TASK DETAILS
Transcribe the lines from the start of the data below through the line with "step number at", word for word and nothing more.

COLLECTED DATA
------------

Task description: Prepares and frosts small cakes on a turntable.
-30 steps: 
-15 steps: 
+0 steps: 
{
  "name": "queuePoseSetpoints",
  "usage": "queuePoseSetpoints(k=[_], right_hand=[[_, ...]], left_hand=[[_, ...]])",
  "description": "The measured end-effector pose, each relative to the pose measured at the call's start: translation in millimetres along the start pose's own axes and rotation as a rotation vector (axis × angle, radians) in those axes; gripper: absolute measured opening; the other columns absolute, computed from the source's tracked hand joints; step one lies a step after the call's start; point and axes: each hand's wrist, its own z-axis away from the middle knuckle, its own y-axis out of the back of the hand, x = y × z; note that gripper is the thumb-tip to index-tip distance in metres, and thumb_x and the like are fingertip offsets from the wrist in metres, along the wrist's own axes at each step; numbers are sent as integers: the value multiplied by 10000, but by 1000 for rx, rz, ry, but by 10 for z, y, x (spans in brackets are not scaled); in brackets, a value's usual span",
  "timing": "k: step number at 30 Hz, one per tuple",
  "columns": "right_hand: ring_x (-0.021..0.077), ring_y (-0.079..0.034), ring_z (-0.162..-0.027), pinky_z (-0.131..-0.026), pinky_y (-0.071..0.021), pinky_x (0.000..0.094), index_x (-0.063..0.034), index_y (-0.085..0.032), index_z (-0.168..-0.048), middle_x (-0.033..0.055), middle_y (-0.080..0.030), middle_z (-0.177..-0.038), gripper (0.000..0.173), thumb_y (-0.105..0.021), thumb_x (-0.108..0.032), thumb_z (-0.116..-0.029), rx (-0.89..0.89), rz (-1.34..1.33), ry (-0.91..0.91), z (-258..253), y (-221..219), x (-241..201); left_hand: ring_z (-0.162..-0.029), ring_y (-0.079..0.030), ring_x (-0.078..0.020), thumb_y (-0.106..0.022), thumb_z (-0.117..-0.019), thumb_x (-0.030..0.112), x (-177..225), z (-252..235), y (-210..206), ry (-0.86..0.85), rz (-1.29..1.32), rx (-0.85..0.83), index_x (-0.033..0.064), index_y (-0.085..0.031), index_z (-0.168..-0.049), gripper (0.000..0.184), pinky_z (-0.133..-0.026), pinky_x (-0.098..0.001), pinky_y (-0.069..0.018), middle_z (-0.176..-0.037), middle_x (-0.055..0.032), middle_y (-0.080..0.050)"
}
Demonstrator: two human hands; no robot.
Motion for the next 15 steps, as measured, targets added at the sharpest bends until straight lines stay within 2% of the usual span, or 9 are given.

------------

EXPECTED OUTPUT
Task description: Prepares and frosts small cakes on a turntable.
-30 steps: 
-15 steps: 
+0 steps: 
{
  "name": "queuePoseSetpoints",
  "usage": "queuePoseSetpoints(k=[_], right_hand=[[_, ...]], left_hand=[[_, ...]])",
  "description": "The measured end-effector pose, each relative to the pose measured at the call's start: translation in millimetres along the start pose's own axes and rotation as a rotation vector (axis × angle, radians) in those axes; gripper: absolute measured opening; the other columns absolute, computed from the source's tracked hand joints; step one lies a step after the call's start; point and axes: each hand's wrist, its own z-axis away from the middle knuckle, its own y-axis out of the back of the hand, x = y × z; note that gripper is the thumb-tip to index-tip distance in metres, and thumb_x and the like are fingertip offsets from the wrist in metres, along the wrist's own axes at each step; numbers are sent as integers: the value multiplied by 10000, but by 1000 for rx, rz, ry, but by 10 for z, y, x (spans in brackets are not scaled); in brackets, a value's usual span",
  "timing": "k: step number at 30 Hz, one per tuple",

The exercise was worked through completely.